## Recorded data
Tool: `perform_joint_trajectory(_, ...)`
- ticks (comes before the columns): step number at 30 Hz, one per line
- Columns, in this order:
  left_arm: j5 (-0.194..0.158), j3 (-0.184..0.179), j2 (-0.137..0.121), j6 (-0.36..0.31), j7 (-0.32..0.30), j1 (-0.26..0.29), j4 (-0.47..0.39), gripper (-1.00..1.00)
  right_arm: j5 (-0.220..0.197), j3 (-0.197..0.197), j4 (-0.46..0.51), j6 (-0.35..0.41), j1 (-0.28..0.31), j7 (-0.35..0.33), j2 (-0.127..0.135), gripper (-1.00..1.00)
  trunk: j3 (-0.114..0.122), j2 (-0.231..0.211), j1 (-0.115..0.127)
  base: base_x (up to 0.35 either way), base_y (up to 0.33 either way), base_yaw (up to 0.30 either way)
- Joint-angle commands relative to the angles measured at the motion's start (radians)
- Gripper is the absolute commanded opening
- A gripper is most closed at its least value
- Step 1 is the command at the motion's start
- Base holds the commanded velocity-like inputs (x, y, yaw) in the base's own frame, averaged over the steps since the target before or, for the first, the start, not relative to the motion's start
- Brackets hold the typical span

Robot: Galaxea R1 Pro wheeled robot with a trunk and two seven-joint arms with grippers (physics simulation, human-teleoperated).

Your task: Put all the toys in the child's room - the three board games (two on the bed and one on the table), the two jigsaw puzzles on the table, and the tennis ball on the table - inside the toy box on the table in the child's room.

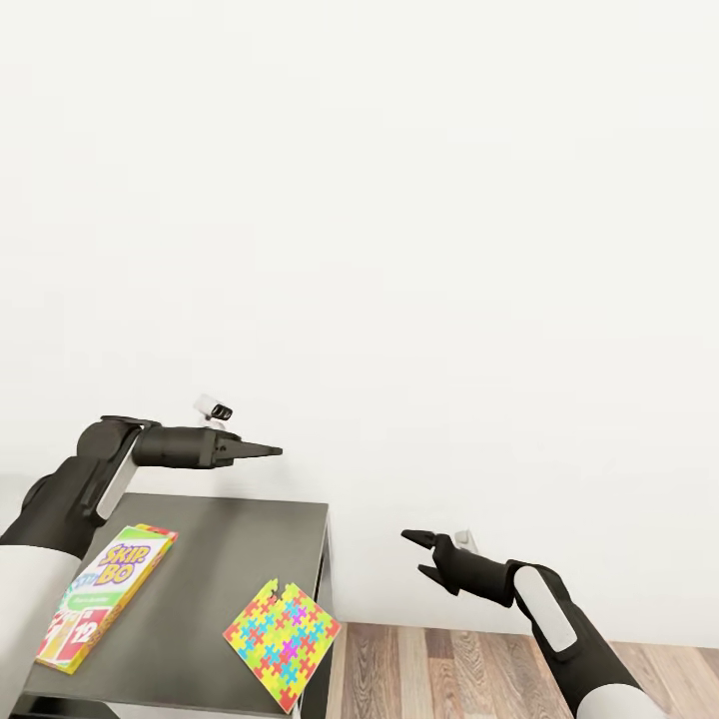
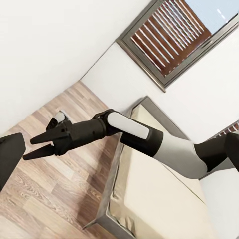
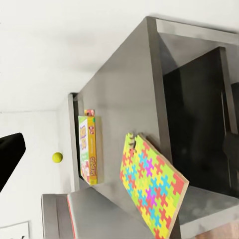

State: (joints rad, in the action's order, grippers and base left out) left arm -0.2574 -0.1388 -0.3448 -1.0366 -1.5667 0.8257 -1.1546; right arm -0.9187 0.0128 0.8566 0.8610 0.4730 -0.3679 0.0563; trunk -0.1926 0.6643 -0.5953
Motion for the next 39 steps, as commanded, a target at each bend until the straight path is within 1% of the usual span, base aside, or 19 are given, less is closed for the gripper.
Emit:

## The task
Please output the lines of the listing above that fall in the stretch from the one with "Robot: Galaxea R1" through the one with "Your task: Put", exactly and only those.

## Result below
Robot: Galaxea R1 Pro wheeled robot with a trunk and two seven-joint arms with grippers (physics simulation, human-teleoperated).

Your task: Put all the toys in the child's room - the three board games (two on the bed and one on the table), the two jigsaw puzzles on the table, and the tennis ball on the table - inside the toy box on the table in the child's room.

What was asked now has a complete answer.